A Caregiver's Story: MDS Diagnosis Changes their Lives | Aplastic Anemia and MDS International Foundation (AAMDSIF) Return to top.

A Caregiver's Story: MDS Diagnosis Changes their Lives

I know my fiancé well.  Even though he seemed to be healthy and his job kept him active, I knew it had been a long time since he had a medical physical, so I pushed him into an appointment.

Without symptoms, the doctor suggested routine blood work as a part of the physical.  We were surprised that all his counts were low.  The doctor decided to check again in a month, so I made sure that his diet was healthier and that he took vitamins, hoping that would correct any problem.  

Because I’m a phlebotomist, I performed his first and second blood draws.  When the results didn’t show marked improvement, the doctor referred my fiancé to a hematologist.  Two days later, he had a bone marrow biopsy.

We were surprised by the diagnosis:  Low-Risk MDS with 5q deletion.  I was scared for my fiancé but I knew we would “grab the bull by the horns” and tackle this disease.  We were going to have a positive mindset, no matter what.

I attended many of my fiancé’s appointments until he started receiving regular treatment.  Depending on his weekly blood draws, he sometimes receives Procrit to help his body make hemoglobin better.  Since the diagnosis in seven months ago, he has kept on working at his job.

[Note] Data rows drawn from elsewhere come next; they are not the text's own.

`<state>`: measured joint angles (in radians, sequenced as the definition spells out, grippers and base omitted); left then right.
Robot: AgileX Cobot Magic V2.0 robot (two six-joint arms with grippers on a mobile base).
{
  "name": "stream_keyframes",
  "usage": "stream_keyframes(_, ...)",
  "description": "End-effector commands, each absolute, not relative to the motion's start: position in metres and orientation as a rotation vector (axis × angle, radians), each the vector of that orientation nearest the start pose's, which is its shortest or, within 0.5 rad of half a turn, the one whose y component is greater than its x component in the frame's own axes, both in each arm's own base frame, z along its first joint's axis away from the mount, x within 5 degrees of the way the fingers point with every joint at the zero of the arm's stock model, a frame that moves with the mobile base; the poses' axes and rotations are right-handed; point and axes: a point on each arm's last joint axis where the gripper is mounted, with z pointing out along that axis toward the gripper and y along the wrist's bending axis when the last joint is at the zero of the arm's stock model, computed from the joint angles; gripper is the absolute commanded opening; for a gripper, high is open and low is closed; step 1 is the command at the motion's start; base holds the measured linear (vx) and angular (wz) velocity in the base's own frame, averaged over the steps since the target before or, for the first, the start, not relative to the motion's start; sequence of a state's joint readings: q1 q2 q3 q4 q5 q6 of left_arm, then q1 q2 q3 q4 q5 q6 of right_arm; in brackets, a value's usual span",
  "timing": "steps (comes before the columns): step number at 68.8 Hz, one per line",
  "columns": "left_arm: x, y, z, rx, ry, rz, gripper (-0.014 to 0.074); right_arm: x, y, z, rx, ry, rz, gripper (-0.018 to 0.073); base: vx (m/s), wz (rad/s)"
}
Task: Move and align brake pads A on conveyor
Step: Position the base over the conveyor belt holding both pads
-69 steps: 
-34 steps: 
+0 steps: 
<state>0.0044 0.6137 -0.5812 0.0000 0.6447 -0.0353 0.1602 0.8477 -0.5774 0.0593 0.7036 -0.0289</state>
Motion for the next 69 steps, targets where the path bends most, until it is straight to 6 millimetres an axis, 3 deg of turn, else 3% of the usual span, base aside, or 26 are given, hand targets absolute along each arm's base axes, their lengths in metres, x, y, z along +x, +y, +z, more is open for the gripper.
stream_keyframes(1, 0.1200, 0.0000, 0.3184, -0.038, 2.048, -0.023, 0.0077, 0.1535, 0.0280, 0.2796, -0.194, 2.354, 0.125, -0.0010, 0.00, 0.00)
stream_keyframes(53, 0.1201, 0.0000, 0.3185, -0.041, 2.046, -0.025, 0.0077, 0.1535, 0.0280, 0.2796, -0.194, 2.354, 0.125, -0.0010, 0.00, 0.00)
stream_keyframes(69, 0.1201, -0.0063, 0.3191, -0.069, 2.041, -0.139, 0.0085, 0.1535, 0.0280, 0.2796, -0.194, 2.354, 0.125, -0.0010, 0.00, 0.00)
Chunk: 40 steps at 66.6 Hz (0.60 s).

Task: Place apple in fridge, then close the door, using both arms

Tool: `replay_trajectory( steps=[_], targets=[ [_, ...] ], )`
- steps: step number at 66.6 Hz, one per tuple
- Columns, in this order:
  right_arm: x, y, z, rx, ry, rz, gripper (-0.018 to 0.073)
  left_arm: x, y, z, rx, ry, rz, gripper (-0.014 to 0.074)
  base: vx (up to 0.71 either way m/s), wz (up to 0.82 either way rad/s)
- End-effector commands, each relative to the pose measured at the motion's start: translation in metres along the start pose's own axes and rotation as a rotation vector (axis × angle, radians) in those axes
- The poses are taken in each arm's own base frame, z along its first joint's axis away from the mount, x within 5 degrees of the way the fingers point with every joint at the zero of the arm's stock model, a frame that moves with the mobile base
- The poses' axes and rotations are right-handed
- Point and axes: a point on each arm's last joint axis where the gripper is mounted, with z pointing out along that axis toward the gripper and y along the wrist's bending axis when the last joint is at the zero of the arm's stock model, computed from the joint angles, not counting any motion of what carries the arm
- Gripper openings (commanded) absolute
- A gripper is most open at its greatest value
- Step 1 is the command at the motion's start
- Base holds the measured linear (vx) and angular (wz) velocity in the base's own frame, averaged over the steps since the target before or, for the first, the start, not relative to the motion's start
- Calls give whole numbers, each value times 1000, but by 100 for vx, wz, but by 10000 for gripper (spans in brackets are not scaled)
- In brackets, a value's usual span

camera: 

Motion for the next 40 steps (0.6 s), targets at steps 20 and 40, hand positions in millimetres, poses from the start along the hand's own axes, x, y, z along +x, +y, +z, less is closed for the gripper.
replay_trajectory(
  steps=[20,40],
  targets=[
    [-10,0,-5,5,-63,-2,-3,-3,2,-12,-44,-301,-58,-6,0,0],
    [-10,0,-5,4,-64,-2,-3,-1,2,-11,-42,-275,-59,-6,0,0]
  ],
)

He eats better, and his spirit remains positive.

We don’t know what the future might bring, but we know the future is bright with a great hematologist and good medications.

The hardest part for me is picturing life without him.  I do have moments of fear and tears, but not many.  We both take time to meditate, which works to relieve stress for us both.

What would I recommend to other caregivers who find themselves in a similar situation?  First, don’t forget to laugh!  Also, eat right, yourself---I changed my own diet along with my fiancé’s.  And take time for meditation or some spiritual practice, too.

I’d also like to ask other caregivers, “Do you see any silver lining in your situation?”  Since his diagnosis, I have seen medicine advancing, and many more choices available for patients diagnosed with MDS.  Get involved in organizations that help patients and caregivers, too, like AAMDSIF, DKMS, and BeTheMatch.  Keep hoping and praying, but don’t stop laughing! There’s a cure coming, just around the corner. And stay positive, too! That’s key to making it through this.